CREATE SOURCE: Kafka

CREATE SOURCE connects Materialize to an external system you want to read data from, and provides details about how to decode and interpret that data.

This page describes how to connect Materialize to a Kafka broker to read data from individual topics.

NOTE: The same syntax, supported formats and features can be used to connect to a Redpanda broker.

Syntax

`format_spec`

`key_constraint`

`with_options`

Field	Use
MATERIALIZED	Materializes the source’s data, which retains all data in memory and makes sources directly selectable. For more information, see Key Concepts: Materialized sources.
src_name	The name for the source, which is used as its table name within SQL.
col_name	Override default column name with the provided identifier. If used, a col_name must be provided for each column in the created source.
KAFKA BROKER host	The Kafka broker’s host name without the security protocol, which is specified by the `WITH` options.) If you wish to specify multiple brokers (bootstrap servers) as an additional safeguard, use a comma-separated list. For example: `localhost:9092, localhost:9093`.
TOPIC topic	The Kafka topic you want to subscribe to.
INCLUDE KEY	Include a column containing the Kafka message key. If the key is encoded using a format that includes schemas the column will take its name from the schema. For unnamed formats (e.g. `TEXT`), the column will be named `key`. The column can be renamed with the optional AS name statement.
INCLUDE PARTITION	Include a `partition` column containing the Kafka message partition. The column can be renamed with the optional AS name clause. New in v0.12.0.
INCLUDE OFFSET	Include an `offset` column containing the Kafka message offset. The column can be renamed with the optional AS name clause. New in v0.12.0.
INCLUDE TIMESTAMP	Include a `timestamp` column containing the Kafka message timestamp. The column can be renamed with the optional AS name clause.
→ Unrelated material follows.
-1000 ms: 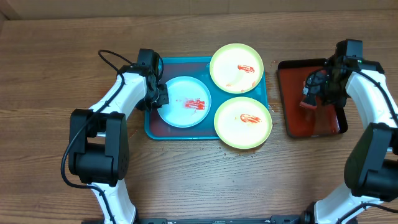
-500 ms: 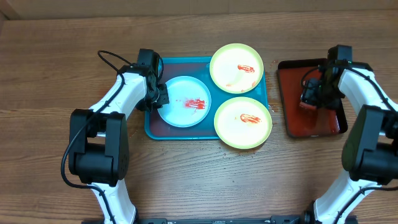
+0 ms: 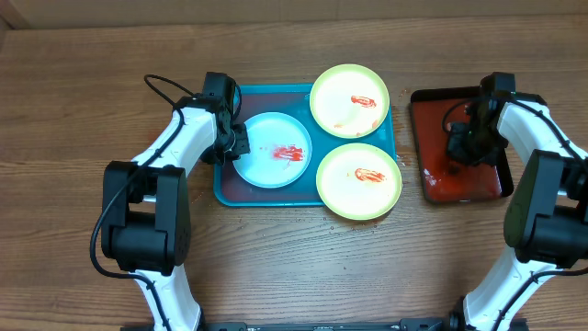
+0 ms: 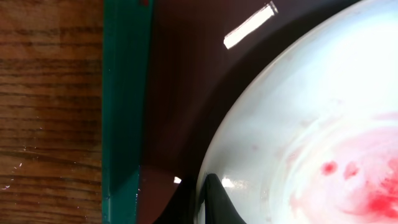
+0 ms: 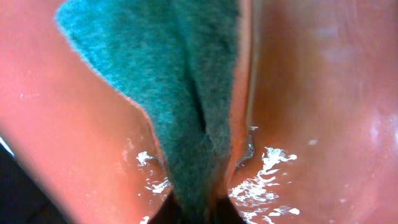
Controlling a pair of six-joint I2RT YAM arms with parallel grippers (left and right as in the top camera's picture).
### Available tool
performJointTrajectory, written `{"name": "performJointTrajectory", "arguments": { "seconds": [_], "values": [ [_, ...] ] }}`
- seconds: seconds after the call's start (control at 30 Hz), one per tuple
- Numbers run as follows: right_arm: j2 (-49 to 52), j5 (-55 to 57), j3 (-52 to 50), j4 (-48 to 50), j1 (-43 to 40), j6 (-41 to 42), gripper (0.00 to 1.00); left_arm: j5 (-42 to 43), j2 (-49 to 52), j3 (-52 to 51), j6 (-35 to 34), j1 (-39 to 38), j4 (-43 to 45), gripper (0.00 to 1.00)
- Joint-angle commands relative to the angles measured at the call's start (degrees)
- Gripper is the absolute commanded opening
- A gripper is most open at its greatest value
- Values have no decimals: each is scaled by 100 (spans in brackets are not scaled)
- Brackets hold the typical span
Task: Clean dirty plates on tray and stack at the side
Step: 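Lower right gripper onto the green sponge and grasp it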
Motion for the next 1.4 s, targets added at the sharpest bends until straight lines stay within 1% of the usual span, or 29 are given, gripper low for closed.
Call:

New in v0.12.0. Note that the timestamp of a Kafka message depends on how the topic and its producers are configured. See the Confluent documentation for details.
PRIMARY KEY ( col_list ) NOT ENFORCED	Declare a set of columns as a primary key. For more information, see `Defining primary keys`.
ENVELOPE DEBEZIUM	Use the Debezium envelope, which uses a diff envelope to handle CRUD operations. For more information, see Using Debezium.
ENVELOPE DEBEZIUM UPSERT	Use the Debezium envelope with `UPSERT` enabled. This is required for Kafka sources with log compaction, but increases memory consumption.
ENVELOPE UPSERT	Use the upsert envelope, which uses message keys to handle CRUD operations. For more information, see Handling upserts.
ENVELOPE NONE	(Default) Use an append-only envelope. This means that records will only be appended and cannot be updated or deleted.
WITH ( option_list )	Options affecting source creation. For more detail, see `WITH` options.

`WITH` options

Field	Value	Description
`client_id`	`text`	Use the supplied value as the Kafka client identifier.
`group_id_prefix`	`text`	Use the specified prefix in the consumer group ID. The resulting `group.id` looks like `<group_id_prefix>materialize-X-Y`, where `X` and `Y` are values that allow multiple concurrent Kafka consumers from the same topic.
`ignore_source_keys`	`boolean`	Default: `false`. If `true`, do not perform optimizations assuming uniqueness of primary keys in schemas.
`isolation_level`	`text`	Default: `read_committed`. Controls how to read messages that were transactionally written to Kafka. Supported options are `read_committed` to read only committed messages and `read_uncommitted` to read all messages, including those that are part of an open transaction or were aborted.
`statistics_interval_ms`	`int`	`librdkafka` statistics emit interval in `ms`. A value of 0 disables statistics. Statistics can be queried using the `mz_kafka_source_statistics` system table. Accepts values [0, 86400000].
`timestamp_frequency_ms`	`int`	Default: `1000`. Sets the timestamping frequency in `ms`. Reflects how frequently the source advances its timestamp. This measure reflects how stale data in views will be. Lower values result in more-up-to-date views but may reduce throughput.
`topic_metadata_refresh_interval_ms`	`int`	Default: `300000`. Sets the frequency in `ms` at which the system checks for new partitions. Accepts values [0,3600000].
`enable_auto_commit`	`boolean`	Default: `false`. Controls whether or not Materialize commits read offsets back into Kafka. This is purely for consumer progress monitoring and does not cause Materialize to resume reading from where it left off across restarts.
`fetch_message_max_bytes`	`int`	Default: `134217728`. Controls the initial maximum number of bytes per topic+partition to request when fetching messages from the broker. If the client encounters a message larger than this value it will gradually try to increase it until the entire message can be fetched. Accepts values [1, 1000000000].

Supported formats

Format	Append-only envelope	Upsert envelope	Debezium envelope
Avro	✓	✓	✓
JSON	✓	✓
Protobuf	✓	✓
Text/bytes	✓	✓
CSV	✓

Key-value encoding

By default, the message key is decoded using the same format as the message value. However, you can set the key and value encodings explicitly using the KEY FORMAT ... VALUE FORMAT syntax.

Features

Handling upserts

To create a source that uses the standard key-value convention to support inserts, updates, and deletes within Materialize, you can use ENVELOPE UPSERT:

CREATE SOURCE current_predictions
  FROM KAFKA BROKER 'localhost:9092' TOPIC 'events'
  FORMAT AVRO USING CONFLUENT SCHEMA REGISTRY 'https://localhost:8081'
  ENVELOPE UPSERT;

Note that:

Using this envelope is required to consume log compacted topics.

Defining primary keys

WARNING! Materialize will not enforce the constraint and will produce wrong results if it’s not unique.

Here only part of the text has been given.